> **Requirement**: Write out all of the entries that follow, word for word, but skip the pictures.

Extracted records:
=====
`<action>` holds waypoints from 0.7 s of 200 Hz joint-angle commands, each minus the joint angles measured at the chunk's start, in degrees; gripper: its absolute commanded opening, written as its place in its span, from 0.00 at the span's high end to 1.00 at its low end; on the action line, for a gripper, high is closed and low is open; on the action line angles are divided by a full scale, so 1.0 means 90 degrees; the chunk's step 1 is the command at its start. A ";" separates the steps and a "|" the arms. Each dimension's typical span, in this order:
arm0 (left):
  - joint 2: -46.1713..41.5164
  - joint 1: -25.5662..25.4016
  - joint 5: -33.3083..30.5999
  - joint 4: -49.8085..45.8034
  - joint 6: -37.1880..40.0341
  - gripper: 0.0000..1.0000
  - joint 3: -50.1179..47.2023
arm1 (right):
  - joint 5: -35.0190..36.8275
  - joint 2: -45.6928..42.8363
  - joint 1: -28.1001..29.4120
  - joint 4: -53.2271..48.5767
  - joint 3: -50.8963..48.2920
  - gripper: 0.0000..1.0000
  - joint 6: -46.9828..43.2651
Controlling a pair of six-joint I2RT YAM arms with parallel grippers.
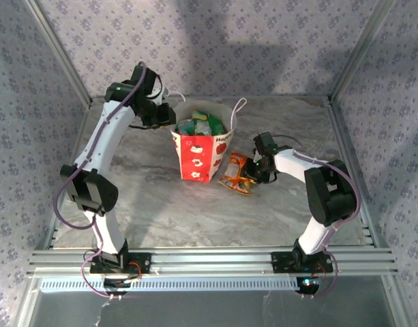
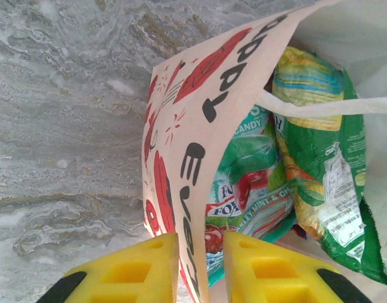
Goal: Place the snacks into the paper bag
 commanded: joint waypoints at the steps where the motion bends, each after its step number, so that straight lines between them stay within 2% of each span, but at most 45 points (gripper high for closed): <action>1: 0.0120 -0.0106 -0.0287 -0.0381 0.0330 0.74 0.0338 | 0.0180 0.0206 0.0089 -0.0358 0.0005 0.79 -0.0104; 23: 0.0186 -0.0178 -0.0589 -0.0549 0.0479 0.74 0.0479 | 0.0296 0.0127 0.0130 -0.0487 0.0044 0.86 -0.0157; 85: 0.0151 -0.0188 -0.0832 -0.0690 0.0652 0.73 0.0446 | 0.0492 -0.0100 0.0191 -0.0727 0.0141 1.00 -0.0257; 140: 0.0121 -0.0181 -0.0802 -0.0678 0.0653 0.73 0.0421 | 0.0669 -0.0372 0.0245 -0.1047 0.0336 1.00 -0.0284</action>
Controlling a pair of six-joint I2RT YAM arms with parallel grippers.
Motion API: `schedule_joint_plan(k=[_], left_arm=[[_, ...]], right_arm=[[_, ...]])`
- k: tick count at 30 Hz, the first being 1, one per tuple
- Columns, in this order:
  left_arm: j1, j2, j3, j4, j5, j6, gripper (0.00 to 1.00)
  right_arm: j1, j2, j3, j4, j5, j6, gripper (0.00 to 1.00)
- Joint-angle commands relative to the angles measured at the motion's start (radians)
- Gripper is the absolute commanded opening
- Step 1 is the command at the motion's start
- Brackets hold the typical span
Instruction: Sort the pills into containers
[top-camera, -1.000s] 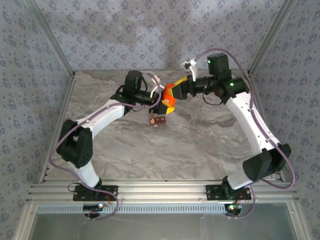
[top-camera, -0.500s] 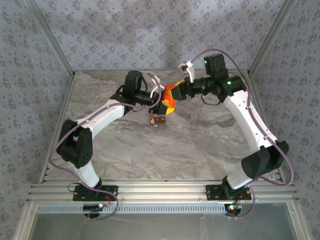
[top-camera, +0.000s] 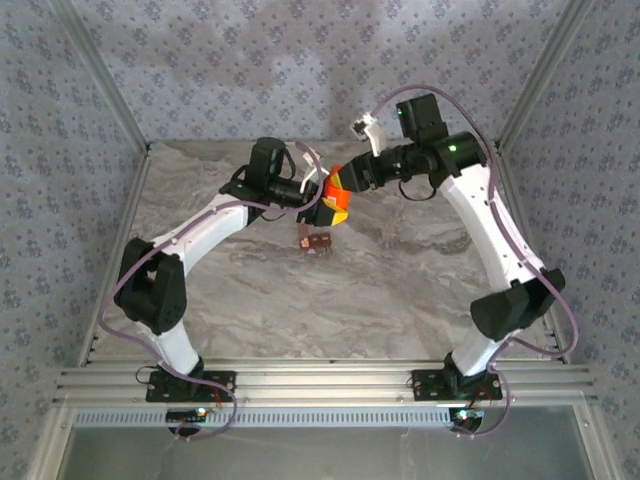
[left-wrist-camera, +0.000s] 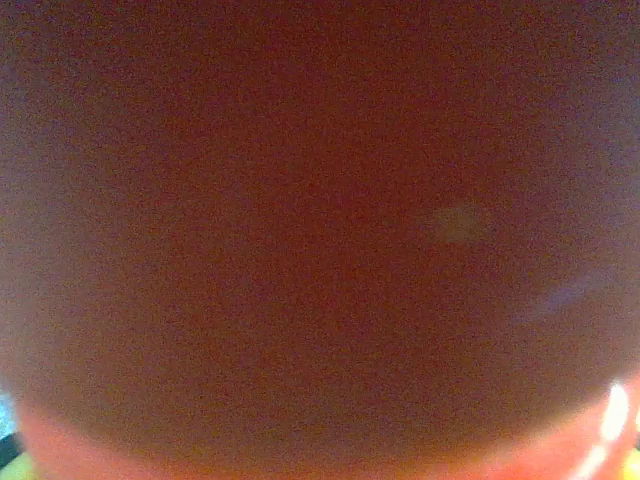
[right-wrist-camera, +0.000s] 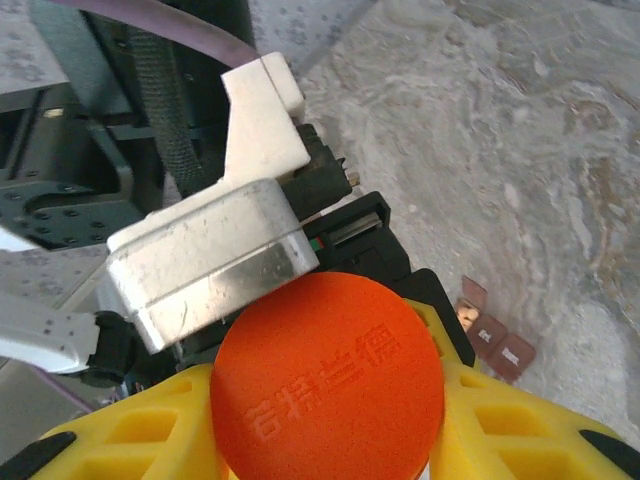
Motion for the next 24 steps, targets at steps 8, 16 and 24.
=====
> **Reply to the task**:
`<action>` holds waypoints from 0.7 s of 200 Hz joint-angle commands, each minus the joint angles measured at the chunk's start, in degrees; gripper: its absolute commanded opening, written as its place in its span, from 0.00 at the span's high end to 1.00 at its low end; on the action line, for a gripper, high is closed and low is open; on the action line angles are divided by a full scale, so 1.0 means 90 degrees; the chunk's step 1 is the command at its start. A ";" separates the steps and a "|" the arms. Each dimension's typical span, in this order:
arm0 (left):
  - joint 2: -46.1713..41.5164
  - joint 1: -25.5662..25.4016
  - joint 5: -33.3083..30.5999
  - joint 4: -49.8085..45.8034
  - joint 6: -37.1880..40.0341
  - gripper: 0.0000..1.0000
  - joint 3: -50.1179..47.2023
arm1 (right):
  - joint 5: -35.0190..36.8275
  - joint 2: -45.6928..42.8363
  - joint 1: -28.1001..29.4120
  - joint 4: -53.2271..48.5767
  - joint 3: -50.8963..48.2920
  - gripper: 0.0000..1.0000
  - joint 6: -46.9828..43.2651
Controlling a pair of six-joint I2RT YAM arms with parallel grippers.
Goal: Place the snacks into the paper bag
 commanded: joint waypoints at the steps where the motion bends, each after its step number, so that straight lines between them stay within 2% of each span, but at most 45 points (gripper high for closed): <action>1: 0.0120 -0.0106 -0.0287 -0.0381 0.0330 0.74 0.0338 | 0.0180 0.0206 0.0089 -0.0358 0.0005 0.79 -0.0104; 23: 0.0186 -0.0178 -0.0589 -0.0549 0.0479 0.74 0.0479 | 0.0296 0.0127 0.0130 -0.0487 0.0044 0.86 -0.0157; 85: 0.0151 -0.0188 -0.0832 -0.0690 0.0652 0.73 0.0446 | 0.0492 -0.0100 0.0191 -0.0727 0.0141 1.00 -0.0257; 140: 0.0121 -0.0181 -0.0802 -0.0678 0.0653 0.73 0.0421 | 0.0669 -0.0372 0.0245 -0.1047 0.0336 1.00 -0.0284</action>
Controlling a pair of six-joint I2RT YAM arms with parallel grippers.
Motion API: `schedule_joint_plan(k=[_], left_arm=[[_, ...]], right_arm=[[_, ...]])`
- k: tick count at 30 Hz, the first being 1, one per tuple
- Columns, in this order:
  left_arm: j1, j2, j3, j4, j5, j6, gripper (0.00 to 1.00)
  right_arm: j1, j2, j3, j4, j5, j6, gripper (0.00 to 1.00)
- Joint-angle commands relative to the angles measured at the motion's start (radians)
- Gripper is the absolute commanded opening
- Step 1 is the command at the motion's start
- Brackets hold the typical span
Instruction: Sort the pills into containers
[top-camera, -1.000s] 
[top-camera, -0.500s] 
[top-camera, +0.000s] 
[left-wrist-camera, +0.000s] 
[right-wrist-camera, +0.000s] 
Motion for the next 24 steps, targets at steps 8, 16 and 24.

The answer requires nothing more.